By analyzing existing cross correlation between Compeq Manufacturing Co and Gold Circuit Electronics, you can compare the effects of market volatilities on Compeq Manufacturing and Gold Circuit and check how they will diversify away market risk if combined in the same portfolio for a given time horizon. You can also utilize pair trading strategies of matching a long position in Compeq Manufacturing with a short position of Gold Circuit. Check out your portfolio center. Please also check ongoing floating volatility patterns of Compeq Manufacturing and Gold Circuit.

Diversification Opportunities for Compeq Manufacturing and Gold Circuit

0.6
  Correlation Coefficient

Poor diversification

The 3 months correlation between Compeq and Gold is 0.6. Overlapping area represents the amount of risk that can be diversified away by holding Compeq Manufacturing Co and Gold Circuit Electronics in the same portfolio, assuming nothing else is changed. The correlation between historical prices or returns on Gold Circuit Electronics and Compeq Manufacturing is a relative statistical measure of the degree to which these equity instruments tend to move together. The correlation coefficient measures the extent to which returns on Compeq Manufacturing Co are associated (or correlated) with Gold Circuit. Values of the correlation coefficient range from -1 to +1, where. The correlation of zero (0) is possible when the price movement of Gold Circuit Electronics has no effect on the direction of Compeq Manufacturing i.e., Compeq Manufacturing and Gold Circuit go up and down completely randomly.
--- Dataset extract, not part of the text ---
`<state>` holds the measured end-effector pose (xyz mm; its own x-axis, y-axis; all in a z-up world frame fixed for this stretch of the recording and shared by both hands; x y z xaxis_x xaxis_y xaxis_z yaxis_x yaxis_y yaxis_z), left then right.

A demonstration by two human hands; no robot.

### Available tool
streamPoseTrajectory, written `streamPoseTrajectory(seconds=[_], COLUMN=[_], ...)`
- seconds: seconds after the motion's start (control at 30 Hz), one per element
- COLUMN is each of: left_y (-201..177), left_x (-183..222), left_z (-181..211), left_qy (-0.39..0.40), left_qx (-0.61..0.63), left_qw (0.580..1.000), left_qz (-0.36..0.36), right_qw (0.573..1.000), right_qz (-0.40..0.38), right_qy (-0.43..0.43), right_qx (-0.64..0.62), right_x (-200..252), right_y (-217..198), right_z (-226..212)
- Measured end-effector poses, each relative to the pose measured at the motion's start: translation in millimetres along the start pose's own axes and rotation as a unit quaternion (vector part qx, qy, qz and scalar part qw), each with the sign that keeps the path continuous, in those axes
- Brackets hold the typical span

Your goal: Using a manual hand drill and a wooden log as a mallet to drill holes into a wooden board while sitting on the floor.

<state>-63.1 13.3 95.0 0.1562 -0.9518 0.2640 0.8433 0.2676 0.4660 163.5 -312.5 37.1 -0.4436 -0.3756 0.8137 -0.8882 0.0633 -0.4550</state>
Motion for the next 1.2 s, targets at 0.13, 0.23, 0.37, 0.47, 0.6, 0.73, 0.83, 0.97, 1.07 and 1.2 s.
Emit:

Pair Corralation between Compeq Manufacturing and Gold Circuit

Assuming the 90 days trading horizon Compeq Manufacturing Co is expected to under-perform the Gold Circuit. But the stock apears to be less risky and, when comparing its historical volatility, Compeq Manufacturing Co is 1.18 times less risky than Gold Circuit. The stock trades about -0.03 of its potential returns per unit of risk. The Gold Circuit Electronics is currently generating about 0.11 of returns per unit of risk over similar time horizon. If you would invest  19,900  in Gold Circuit Electronics on September 17, 2024 and sell it today you would earn a total of  3,300  from holding Gold Circuit Electronics or generate 16.58% return on investment over 90 days.
Time Period3 Months [change]
DirectionMoves Together 
StrengthSignificant
Accuracy100.0%
ValuesDaily Returns

Compeq Manufacturing Co  vs.  Gold Circuit Electronics

 Performance 
       Timeline  
Compeq Manufacturing 

Risk-Adjusted Performance

0 of 100

 
Weak
 
Strong
Very Weak
Over the last 90 days Compeq Manufacturing Co has generated negative risk-adjusted returns adding no value to investors with long positions. In spite of fairly stable basic indicators, Compeq Manufacturing is not utilizing all of its potentials. The latest stock price fuss, may contribute to near-short-term losses for the sophisticated investors.
Gold Circuit Electronics 

Risk-Adjusted Performance

8 of 100

 
Weak
 
Strong
OK
Compared to the overall equity markets, risk-adjusted returns on investments in Gold Circuit Electronics are ranked lower than 8 (%) of all global equities and portfolios over the last 90 days. In spite of fairly abnormal basic indicators, Gold Circuit showed solid returns over the last few months and may actually be approaching a breakup point.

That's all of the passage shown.